Could you reproduce every record below exactly as written?

(Data under study)

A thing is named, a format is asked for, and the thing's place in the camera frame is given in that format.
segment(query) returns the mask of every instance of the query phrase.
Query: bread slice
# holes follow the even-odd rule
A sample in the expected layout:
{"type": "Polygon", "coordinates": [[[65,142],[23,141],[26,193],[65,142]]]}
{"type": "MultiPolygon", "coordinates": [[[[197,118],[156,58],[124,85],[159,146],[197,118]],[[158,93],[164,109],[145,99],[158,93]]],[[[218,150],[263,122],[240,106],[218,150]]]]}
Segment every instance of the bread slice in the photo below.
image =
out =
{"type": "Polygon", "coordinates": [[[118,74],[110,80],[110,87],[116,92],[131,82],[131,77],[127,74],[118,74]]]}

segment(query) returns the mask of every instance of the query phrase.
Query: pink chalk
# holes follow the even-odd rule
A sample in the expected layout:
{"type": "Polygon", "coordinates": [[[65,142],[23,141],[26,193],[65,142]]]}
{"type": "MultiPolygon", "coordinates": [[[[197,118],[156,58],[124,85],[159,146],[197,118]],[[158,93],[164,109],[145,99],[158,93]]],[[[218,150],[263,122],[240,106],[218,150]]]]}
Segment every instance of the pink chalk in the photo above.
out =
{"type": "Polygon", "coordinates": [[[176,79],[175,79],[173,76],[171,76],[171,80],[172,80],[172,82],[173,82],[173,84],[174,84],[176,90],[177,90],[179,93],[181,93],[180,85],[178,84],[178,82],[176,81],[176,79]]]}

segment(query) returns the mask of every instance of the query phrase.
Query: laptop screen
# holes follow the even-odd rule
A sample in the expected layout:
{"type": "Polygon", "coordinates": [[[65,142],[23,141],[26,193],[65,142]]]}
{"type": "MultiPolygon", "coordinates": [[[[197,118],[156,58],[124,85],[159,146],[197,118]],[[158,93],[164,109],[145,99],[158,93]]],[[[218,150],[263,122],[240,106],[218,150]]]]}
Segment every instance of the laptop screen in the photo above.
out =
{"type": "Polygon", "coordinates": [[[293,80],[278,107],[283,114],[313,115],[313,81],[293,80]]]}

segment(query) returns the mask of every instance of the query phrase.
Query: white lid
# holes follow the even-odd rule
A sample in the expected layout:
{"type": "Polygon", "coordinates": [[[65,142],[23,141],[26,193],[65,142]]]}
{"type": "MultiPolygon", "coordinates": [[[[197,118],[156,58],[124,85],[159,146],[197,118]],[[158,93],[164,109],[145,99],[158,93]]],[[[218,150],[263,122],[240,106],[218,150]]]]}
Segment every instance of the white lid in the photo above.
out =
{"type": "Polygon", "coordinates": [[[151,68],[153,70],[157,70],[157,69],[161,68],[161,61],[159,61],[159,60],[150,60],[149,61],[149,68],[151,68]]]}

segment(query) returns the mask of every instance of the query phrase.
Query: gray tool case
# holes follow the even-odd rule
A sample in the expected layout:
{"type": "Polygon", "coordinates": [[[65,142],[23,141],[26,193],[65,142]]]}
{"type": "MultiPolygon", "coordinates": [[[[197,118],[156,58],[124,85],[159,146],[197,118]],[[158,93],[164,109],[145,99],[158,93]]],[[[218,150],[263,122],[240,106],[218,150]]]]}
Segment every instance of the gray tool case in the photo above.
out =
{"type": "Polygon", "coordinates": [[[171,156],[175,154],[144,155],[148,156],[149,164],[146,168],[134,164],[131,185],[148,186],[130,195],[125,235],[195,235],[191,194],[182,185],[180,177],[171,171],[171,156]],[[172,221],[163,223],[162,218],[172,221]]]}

(End Data under study)

The answer -
A thing is named, a format is asked for, and the thing's place in the camera frame is given in that format.
segment(query) returns the mask of every instance of the query phrase.
Query: bread slice
# holes follow the even-odd rule
A sample in the expected layout:
{"type": "Polygon", "coordinates": [[[65,142],[23,141],[26,193],[65,142]]]}
{"type": "MultiPolygon", "coordinates": [[[[197,118],[156,58],[124,85],[159,146],[197,118]],[[158,93],[164,109],[145,99],[158,93]]],[[[218,150],[263,122],[240,106],[218,150]]]]}
Segment every instance of the bread slice in the photo below.
image =
out =
{"type": "Polygon", "coordinates": [[[118,74],[110,80],[110,87],[116,92],[131,82],[131,77],[127,74],[118,74]]]}

segment(query) returns the mask of every instance of the query phrase.
Query: pink chalk
# holes follow the even-odd rule
A sample in the expected layout:
{"type": "Polygon", "coordinates": [[[65,142],[23,141],[26,193],[65,142]]]}
{"type": "MultiPolygon", "coordinates": [[[[197,118],[156,58],[124,85],[159,146],[197,118]],[[158,93],[164,109],[145,99],[158,93]]],[[[218,150],[263,122],[240,106],[218,150]]]]}
Segment every instance of the pink chalk in the photo above.
out =
{"type": "Polygon", "coordinates": [[[176,79],[175,79],[173,76],[171,76],[171,80],[172,80],[172,82],[173,82],[173,84],[174,84],[176,90],[177,90],[179,93],[181,93],[180,85],[178,84],[178,82],[176,81],[176,79]]]}

segment(query) returns the mask of every instance of the query phrase.
Query: laptop screen
# holes follow the even-odd rule
A sample in the expected layout:
{"type": "Polygon", "coordinates": [[[65,142],[23,141],[26,193],[65,142]]]}
{"type": "MultiPolygon", "coordinates": [[[[197,118],[156,58],[124,85],[159,146],[197,118]],[[158,93],[164,109],[145,99],[158,93]]],[[[218,150],[263,122],[240,106],[218,150]]]]}
Segment every instance of the laptop screen in the photo above.
out =
{"type": "Polygon", "coordinates": [[[293,80],[278,107],[283,114],[313,115],[313,81],[293,80]]]}

segment(query) returns the mask of every instance of the query phrase.
Query: white lid
# holes follow the even-odd rule
A sample in the expected layout:
{"type": "Polygon", "coordinates": [[[65,142],[23,141],[26,193],[65,142]]]}
{"type": "MultiPolygon", "coordinates": [[[[197,118],[156,58],[124,85],[159,146],[197,118]],[[158,93],[164,109],[145,99],[158,93]]],[[[218,150],[263,122],[240,106],[218,150]]]]}
Segment every instance of the white lid in the photo above.
out =
{"type": "Polygon", "coordinates": [[[151,68],[153,70],[157,70],[157,69],[161,68],[161,61],[159,61],[159,60],[150,60],[149,61],[149,68],[151,68]]]}

segment(query) returns the mask of every instance of the query phrase.
Query: gray tool case
# holes follow the even-odd rule
A sample in the expected layout:
{"type": "Polygon", "coordinates": [[[65,142],[23,141],[26,193],[65,142]]]}
{"type": "MultiPolygon", "coordinates": [[[[197,118],[156,58],[124,85],[159,146],[197,118]],[[158,93],[164,109],[145,99],[158,93]]],[[[218,150],[263,122],[240,106],[218,150]]]]}
Segment every instance of the gray tool case in the photo above.
out =
{"type": "Polygon", "coordinates": [[[171,156],[175,154],[144,155],[148,156],[149,164],[146,168],[134,164],[131,185],[148,186],[130,195],[125,235],[195,235],[191,194],[182,185],[180,177],[171,171],[171,156]],[[172,221],[163,223],[162,218],[172,221]]]}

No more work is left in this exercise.